++++ STORED DATA ++++

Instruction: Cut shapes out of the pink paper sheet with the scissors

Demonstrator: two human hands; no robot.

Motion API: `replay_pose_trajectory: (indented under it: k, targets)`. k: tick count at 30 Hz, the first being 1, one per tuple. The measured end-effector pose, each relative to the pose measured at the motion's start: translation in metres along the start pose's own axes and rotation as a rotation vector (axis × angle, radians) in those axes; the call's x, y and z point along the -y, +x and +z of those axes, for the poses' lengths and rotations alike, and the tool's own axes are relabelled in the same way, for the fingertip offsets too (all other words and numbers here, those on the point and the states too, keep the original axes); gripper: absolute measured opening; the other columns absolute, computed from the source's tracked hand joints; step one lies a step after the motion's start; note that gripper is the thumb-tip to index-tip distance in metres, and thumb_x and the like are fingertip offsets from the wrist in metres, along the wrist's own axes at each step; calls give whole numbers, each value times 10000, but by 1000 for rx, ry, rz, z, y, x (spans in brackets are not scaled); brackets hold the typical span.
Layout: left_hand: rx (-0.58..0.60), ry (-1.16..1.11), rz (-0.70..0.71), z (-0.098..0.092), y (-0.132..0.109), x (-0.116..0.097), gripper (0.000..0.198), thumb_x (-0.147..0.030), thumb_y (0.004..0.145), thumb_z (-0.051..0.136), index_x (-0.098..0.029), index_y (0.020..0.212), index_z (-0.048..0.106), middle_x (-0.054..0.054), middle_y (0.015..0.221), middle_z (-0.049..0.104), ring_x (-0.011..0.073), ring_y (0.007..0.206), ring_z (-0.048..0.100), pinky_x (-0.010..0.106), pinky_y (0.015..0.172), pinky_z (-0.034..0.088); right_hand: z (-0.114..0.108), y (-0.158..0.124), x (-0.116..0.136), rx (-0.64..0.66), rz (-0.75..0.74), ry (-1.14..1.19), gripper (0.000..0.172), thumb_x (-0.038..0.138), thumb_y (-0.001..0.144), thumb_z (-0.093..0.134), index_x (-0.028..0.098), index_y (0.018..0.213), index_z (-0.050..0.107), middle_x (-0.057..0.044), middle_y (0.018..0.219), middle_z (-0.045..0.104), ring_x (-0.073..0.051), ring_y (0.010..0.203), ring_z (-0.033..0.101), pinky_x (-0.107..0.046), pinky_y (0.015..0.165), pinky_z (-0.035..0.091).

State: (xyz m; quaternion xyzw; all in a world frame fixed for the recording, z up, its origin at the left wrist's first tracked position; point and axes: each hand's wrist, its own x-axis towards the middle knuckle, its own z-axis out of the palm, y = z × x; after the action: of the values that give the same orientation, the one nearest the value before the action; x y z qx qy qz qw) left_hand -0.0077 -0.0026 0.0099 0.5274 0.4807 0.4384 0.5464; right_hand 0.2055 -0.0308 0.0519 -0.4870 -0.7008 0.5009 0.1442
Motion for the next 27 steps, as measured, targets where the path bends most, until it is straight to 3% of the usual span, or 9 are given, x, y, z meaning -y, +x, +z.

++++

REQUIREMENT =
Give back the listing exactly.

RESPONSE BOX =
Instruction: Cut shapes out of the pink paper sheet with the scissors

Demonstrator: two human hands; no robot.

Motion API: `replay_pose_trajectory: (indented under it: k, targets)`. k: tick count at 30 Hz, the first being 1, one per tuple. The measured end-effector pose, each relative to the pose measured at the motion's start: translation in metres along the start pose's own axes and rotation as a rotation vector (axis × angle, radians) in those axes; the call's x, y and z point along the -y, +x and +z of those axes, for the poses' lengths and rotations alike, and the tool's own axes are relabelled in the same way, for the fingertip offsets too (all other words and numbers here, those on the point and the states too, keep the original axes); gripper: absolute measured opening; the other columns absolute, computed from the source's tracked hand joints; step one lies a step after the motion's start; note that gripper is the thumb-tip to index-tip distance in metres, and thumb_x and the like are fingertip offsets from the wrist in metres, along the wrist's own axes at each step; calls give whole numbers, each value times 10000, but by 1000 for rx, ry, rz, z, y, x (spans in brackets are not scaled); brackets hold the typical span.
Layout: left_hand: rx (-0.58..0.60), ry (-1.16..1.11), rz (-0.70..0.71), z (-0.098..0.092), y (-0.132..0.109), x (-0.116..0.097), gripper (0.000..0.198), thumb_x (-0.147..0.030), thumb_y (0.004..0.145), thumb_z (-0.051..0.136), index_x (-0.098..0.029), index_y (0.020..0.212), index_z (-0.048..0.106), middle_x (-0.054..0.054), middle_y (0.015..0.221), middle_z (-0.049..0.104), ring_x (-0.011..0.073), ring_y (0.007..0.206), ring_z (-0.048..0.100), pinky_x (-0.010..0.106), pinky_y (0.015..0.172), pinky_z (-0.034..0.088); right_hand: z (-0.114..0.108), y (-0.158..0.124), x (-0.116..0.136), rx (-0.64..0.66), rz (-0.75..0.74), ry (-1.14..1.19), gripper (0.000..0.172), thumb_x (-0.038..0.138), thumb_y (-0.001..0.144), thumb_z (-0.093..0.134), index_x (-0.028..0.098), index_y (0.018..0.213), index_z (-0.050..0.107), middle_x (-0.057..0.044), middle_y (0.018..0.219), middle_z (-0.045..0.104), ring_x (-0.073..0.051), ring_y (0.010..0.203), ring_z (-0.033..0.101), pinky_x (-0.107..0.046), pinky_y (0.015..0.165), pinky_z (-0.035..0.091).

State: (xyz m; quaternion xyzw; all in a world frame fixed for the recording, z up, its origin at the left wrist's first tracked position; point and axes: each hand's wrist, its own x-axis towards the middle knuckle, its own z-axis out of the palm, y = z × x; after the action: of the values that give the same orientation, the one nearest the value before the action; x y z qx qy qz qw) left_hand -0.0077 -0.0026 0.0099 0.5274 0.4807 0.4384 0.5464; right_hand 0.2055 -0.0308 0.0519 -0.4870 -0.7008 0.5009 0.1442
Motion for the next 27 steps, as measured, targets where the path bends most, until it is straight to 3% of the usual span, or 9 are given, x, y, z meaning -y, +x, +z.

This exercise is now finished, and nothing remains to add.